Lukas schreibt eine „Erfolgsgeschichte“ der Kirche. Dabei bedient er sich sorgfältig ausgewählter Figuren. Es gibt gute und schlechte Personen: Die guten sind die zwölf Apostel, die Jünger und einzelne Märtyrer – die schlechten die Irrlehrer, und zwar die „grausamen Wölfe“, die nach dem Tod des Paulus in die Gemeinden eindringen werden, und natürlich die ungläubigen Juden. Keine Frage: Solch einliniges Bild lässt sich gut weitergeben und prägt sich schnell ein. Es übt einen großen Einfluss aus. Allerdings kommt dabei die historische Wahrheit zu kurz.

 

Im Rückblick ist illusionslos zu sagen: Lukas hat im Dienste der Heilsgeschichte an zahlreichen Stellen Fiktion und Faktum vertauscht, Historie aus Theologie erst erschlossen und vom frühen Christentum ein dogmatisch geschöntes Bild gemalt, das Teil unseres kulturellen Gedächtnisses geworden ist. Die historische Bibelkritik bleibt ein heilsames Korrektiv, um die lukanischen Lügen zu entmachten.

 

 

Bilanz

 

Die historische Kritik hat die Bibel entzaubert und ist zur Totengräberin des Glaubens geworden. Neutestamentliche Forschungen ergeben: Für den Glauben bleibt kein geschichtliches Fundament zurück, auf das er nach eigenem Bekunden angewiesen ist – und das er sich doch nur selbst ausgedacht hat.

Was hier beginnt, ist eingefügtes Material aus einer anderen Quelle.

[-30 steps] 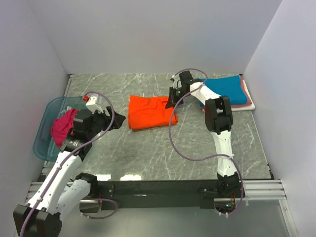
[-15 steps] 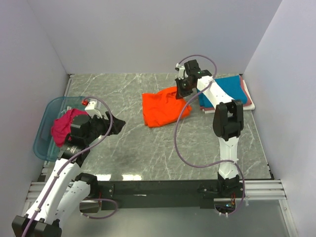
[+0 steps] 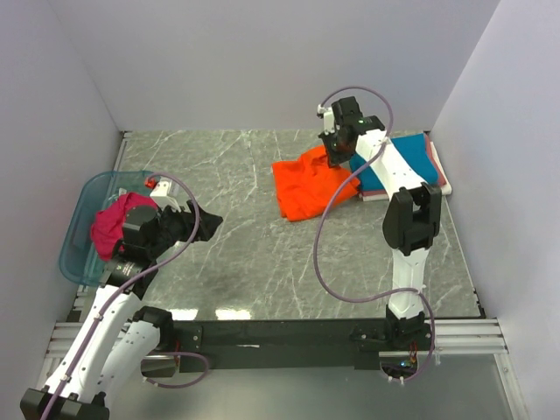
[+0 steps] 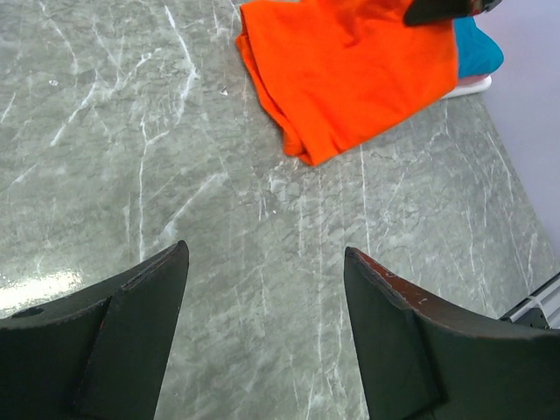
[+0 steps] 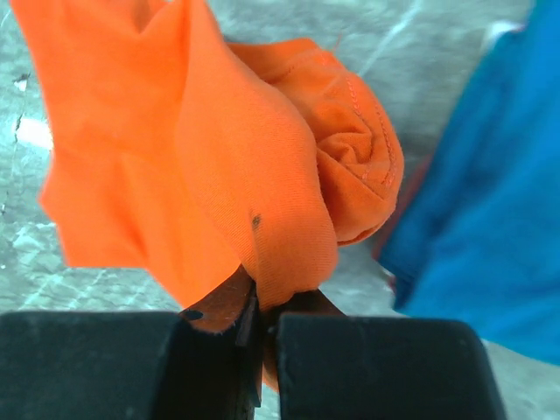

Frühchristliche Fromme haben massenhaft und mit gutem Gewissen Jesussprüche erlogen, die später ihren Weg ins Neue Testament nahmen. Die gröbste Lüge ist die von Jesus dem Judenfeind.

 

Die hemmungslose Erfindung von Worten Jesu, diente gemeindlichen Zielen: unter anderem dem Kampf mit ungläubigen Juden und Dissidenten aus den eigenen Reihen.

 

Das Neue Testament kann demnach für niemanden, der seine fünf Sinne beisammen hat, noch Heilige Schrift sein. Aufklärung lässt sich eben nicht an die Ketten des Glaubens legen. Sie stürzt wie ein brausender Strom heran, gegen den alle Glaubensschleusen und -dämme machtlos sind.